This document outlines proposed changes in the 3.0 timeframe to the IAdapterManager infrastructure. Related bug reports contain much of the rationale and discussion:
Add the following three new methods to IAdapterManager:
public boolean hasAdapter(Object adaptable, String adapterTypeName); public Object getAdapter(Object adaptable, String adapterTypeName); public Object[] getAdapters(Object adaptable, String adapterTypeName);
getAdapter returns the first non-null adapter found as it does today (transitive search of superclasses and then super-interfaces). getAdapters returns all adapters for all superclasses and interfaces of the supplied object. Only factories belonging to loaded plug-ins will be consulted by the getAdapter* methods. hasAdapter consults both loaded and unloaded factories.

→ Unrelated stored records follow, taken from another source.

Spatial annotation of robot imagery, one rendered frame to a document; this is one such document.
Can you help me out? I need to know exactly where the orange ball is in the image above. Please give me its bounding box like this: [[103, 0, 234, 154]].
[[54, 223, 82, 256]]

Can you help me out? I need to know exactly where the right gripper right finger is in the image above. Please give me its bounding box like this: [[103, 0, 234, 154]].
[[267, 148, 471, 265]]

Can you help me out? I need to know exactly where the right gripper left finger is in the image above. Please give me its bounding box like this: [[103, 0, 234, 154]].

A new "adapters" extension in the runtime plug-in will specify the name of the factory class, removing the need for plug-ins to explicitly register their adapters on startup (they would be lazily registered on the first lookup on that factory after the plug-in is loaded):
<extension point="org.eclipse.core.runtime.adapters"> <factory class="org.eclipse.jdt.internal.ui.JavaElementAdapterFactory" adaptableType="org.eclipse.jdt.core.IJavaElement"> <adapter class="org.eclipse.core.resources.IFile"> <adapter class="org.eclipse.ui.views.IPropertySource"> <adapter class="org.eclipse.ui.model.IWorkbenchAdapter"> ... </factory> </extension>
This extension point specifies a factory that adapts IJavaElement to IFile, IPropertySource, etc. Of course, for backwards compatibility we will continue to support adapters registered manually that do no have associated markup.